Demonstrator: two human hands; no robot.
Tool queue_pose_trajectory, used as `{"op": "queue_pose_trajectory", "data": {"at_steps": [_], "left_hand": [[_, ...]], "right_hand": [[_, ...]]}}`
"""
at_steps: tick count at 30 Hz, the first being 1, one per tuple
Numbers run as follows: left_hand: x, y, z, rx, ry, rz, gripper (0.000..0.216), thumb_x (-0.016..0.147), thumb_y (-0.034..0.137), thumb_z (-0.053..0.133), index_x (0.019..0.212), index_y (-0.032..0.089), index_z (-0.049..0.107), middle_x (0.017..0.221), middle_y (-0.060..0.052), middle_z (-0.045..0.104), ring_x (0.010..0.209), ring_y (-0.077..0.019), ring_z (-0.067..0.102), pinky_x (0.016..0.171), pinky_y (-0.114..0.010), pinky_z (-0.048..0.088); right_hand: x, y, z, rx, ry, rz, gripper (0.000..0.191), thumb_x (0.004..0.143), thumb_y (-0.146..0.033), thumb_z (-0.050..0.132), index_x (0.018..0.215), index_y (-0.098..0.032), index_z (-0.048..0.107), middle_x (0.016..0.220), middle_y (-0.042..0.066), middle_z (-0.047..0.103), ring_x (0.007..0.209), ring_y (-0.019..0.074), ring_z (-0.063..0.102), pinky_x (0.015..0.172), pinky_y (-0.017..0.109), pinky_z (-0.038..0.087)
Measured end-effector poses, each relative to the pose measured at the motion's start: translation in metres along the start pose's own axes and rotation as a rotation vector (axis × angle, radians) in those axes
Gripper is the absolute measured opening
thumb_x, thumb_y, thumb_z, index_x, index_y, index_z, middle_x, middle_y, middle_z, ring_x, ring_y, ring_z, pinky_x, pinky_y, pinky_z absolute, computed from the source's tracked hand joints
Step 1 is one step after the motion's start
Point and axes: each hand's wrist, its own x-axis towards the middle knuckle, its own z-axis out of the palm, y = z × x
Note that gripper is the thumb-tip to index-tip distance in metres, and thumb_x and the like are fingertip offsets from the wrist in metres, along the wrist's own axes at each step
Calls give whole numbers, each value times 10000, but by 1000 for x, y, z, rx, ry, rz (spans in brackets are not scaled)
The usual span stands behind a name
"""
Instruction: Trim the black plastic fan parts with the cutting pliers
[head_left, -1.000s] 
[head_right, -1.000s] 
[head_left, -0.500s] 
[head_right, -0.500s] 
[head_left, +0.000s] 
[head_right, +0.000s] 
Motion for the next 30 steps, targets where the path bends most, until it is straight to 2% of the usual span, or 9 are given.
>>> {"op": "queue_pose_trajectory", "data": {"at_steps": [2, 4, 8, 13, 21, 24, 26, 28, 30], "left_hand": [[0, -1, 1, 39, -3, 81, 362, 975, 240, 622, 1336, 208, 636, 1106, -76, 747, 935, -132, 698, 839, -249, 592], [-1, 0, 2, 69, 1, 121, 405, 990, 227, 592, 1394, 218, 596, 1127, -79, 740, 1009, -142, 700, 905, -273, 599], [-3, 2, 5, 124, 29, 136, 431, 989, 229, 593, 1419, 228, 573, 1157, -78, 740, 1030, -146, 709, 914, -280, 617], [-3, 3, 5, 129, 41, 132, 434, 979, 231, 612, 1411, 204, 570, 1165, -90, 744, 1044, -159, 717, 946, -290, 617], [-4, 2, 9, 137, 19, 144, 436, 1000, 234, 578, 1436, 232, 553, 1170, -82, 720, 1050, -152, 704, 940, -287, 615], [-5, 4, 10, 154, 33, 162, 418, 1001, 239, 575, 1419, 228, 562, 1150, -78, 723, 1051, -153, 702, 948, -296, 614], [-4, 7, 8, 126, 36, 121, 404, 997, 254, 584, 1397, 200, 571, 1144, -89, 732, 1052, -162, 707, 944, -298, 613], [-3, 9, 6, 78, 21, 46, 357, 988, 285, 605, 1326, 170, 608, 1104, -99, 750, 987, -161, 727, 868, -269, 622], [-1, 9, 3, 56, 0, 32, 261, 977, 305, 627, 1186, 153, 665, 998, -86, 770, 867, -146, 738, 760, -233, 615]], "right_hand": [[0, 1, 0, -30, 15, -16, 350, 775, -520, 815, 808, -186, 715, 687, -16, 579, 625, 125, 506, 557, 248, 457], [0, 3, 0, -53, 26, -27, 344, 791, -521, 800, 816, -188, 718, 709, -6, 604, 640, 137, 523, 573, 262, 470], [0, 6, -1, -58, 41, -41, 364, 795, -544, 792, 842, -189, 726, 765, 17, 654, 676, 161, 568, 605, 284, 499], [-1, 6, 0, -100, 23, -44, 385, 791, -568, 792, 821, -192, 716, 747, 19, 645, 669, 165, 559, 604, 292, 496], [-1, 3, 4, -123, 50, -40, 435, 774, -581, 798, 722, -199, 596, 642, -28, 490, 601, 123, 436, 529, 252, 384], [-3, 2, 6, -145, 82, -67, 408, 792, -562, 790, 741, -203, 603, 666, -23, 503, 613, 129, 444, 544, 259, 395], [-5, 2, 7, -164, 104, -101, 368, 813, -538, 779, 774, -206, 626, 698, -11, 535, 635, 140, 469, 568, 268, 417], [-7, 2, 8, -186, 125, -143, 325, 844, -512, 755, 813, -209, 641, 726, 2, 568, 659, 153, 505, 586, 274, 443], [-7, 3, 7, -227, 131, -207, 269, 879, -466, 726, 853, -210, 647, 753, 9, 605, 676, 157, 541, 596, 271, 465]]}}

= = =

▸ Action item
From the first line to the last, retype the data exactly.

▸ Response for this exercise
Demonstrator: two human hands; no robot.
Tool queue_pose_trajectory, used as `{"op": "queue_pose_trajectory", "data": {"at_steps": [_], "left_hand": [[_, ...]], "right_hand": [[_, ...]]}}`
"""
at_steps: tick count at 30 Hz, the first being 1, one per tuple
Numbers run as follows: left_hand: x, y, z, rx, ry, rz, gripper (0.000..0.216), thumb_x (-0.016..0.147), thumb_y (-0.034..0.137), thumb_z (-0.053..0.133), index_x (0.019..0.212), index_y (-0.032..0.089), index_z (-0.049..0.107), middle_x (0.017..0.221), middle_y (-0.060..0.052), middle_z (-0.045..0.104), ring_x (0.010..0.209), ring_y (-0.077..0.019), ring_z (-0.067..0.102), pinky_x (0.016..0.171), pinky_y (-0.114..0.010), pinky_z (-0.048..0.088); right_hand: x, y, z, rx, ry, rz, gripper (0.000..0.191), thumb_x (0.004..0.143), thumb_y (-0.146..0.033), thumb_z (-0.050..0.132), index_x (0.018..0.215), index_y (-0.098..0.032), index_z (-0.048..0.107), middle_x (0.016..0.220), middle_y (-0.042..0.066), middle_z (-0.047..0.103), ring_x (0.007..0.209), ring_y (-0.019..0.074), ring_z (-0.063..0.102), pinky_x (0.015..0.172), pinky_y (-0.017..0.109), pinky_z (-0.038..0.087)
Measured end-effector poses, each relative to the pose measured at the motion's start: translation in metres along the start pose's own axes and rotation as a rotation vector (axis × angle, radians) in those axes
Gripper is the absolute measured opening
thumb_x, thumb_y, thumb_z, index_x, index_y, index_z, middle_x, middle_y, middle_z, ring_x, ring_y, ring_z, pinky_x, pinky_y, pinky_z absolute, computed from the source's tracked hand joints
Step 1 is one step after the motion's start
Point and axes: each hand's wrist, its own x-axis towards the middle knuckle, its own z-axis out of the palm, y = z × x
Note that gripper is the thumb-tip to index-tip distance in metres, and thumb_x and the like are fingertip offsets from the wrist in metres, along the wrist's own axes at each step
Calls give whole numbers, each value times 10000, but by 1000 for x, y, z, rx, ry, rz (spans in brackets are not scaled)
The usual span stands behind a name
"""
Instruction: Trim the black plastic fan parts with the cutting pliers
[head_left, -1.000s] 
[head_right, -1.000s] 
[head_left, -0.500s] 
[head_right, -0.500s] 
[head_left, +0.000s] 
[head_right, +0.000s] 
Motion for the next 30 steps, targets where the path bends most, until it is straight to 2% of the usual span, or 9 are given.
>>> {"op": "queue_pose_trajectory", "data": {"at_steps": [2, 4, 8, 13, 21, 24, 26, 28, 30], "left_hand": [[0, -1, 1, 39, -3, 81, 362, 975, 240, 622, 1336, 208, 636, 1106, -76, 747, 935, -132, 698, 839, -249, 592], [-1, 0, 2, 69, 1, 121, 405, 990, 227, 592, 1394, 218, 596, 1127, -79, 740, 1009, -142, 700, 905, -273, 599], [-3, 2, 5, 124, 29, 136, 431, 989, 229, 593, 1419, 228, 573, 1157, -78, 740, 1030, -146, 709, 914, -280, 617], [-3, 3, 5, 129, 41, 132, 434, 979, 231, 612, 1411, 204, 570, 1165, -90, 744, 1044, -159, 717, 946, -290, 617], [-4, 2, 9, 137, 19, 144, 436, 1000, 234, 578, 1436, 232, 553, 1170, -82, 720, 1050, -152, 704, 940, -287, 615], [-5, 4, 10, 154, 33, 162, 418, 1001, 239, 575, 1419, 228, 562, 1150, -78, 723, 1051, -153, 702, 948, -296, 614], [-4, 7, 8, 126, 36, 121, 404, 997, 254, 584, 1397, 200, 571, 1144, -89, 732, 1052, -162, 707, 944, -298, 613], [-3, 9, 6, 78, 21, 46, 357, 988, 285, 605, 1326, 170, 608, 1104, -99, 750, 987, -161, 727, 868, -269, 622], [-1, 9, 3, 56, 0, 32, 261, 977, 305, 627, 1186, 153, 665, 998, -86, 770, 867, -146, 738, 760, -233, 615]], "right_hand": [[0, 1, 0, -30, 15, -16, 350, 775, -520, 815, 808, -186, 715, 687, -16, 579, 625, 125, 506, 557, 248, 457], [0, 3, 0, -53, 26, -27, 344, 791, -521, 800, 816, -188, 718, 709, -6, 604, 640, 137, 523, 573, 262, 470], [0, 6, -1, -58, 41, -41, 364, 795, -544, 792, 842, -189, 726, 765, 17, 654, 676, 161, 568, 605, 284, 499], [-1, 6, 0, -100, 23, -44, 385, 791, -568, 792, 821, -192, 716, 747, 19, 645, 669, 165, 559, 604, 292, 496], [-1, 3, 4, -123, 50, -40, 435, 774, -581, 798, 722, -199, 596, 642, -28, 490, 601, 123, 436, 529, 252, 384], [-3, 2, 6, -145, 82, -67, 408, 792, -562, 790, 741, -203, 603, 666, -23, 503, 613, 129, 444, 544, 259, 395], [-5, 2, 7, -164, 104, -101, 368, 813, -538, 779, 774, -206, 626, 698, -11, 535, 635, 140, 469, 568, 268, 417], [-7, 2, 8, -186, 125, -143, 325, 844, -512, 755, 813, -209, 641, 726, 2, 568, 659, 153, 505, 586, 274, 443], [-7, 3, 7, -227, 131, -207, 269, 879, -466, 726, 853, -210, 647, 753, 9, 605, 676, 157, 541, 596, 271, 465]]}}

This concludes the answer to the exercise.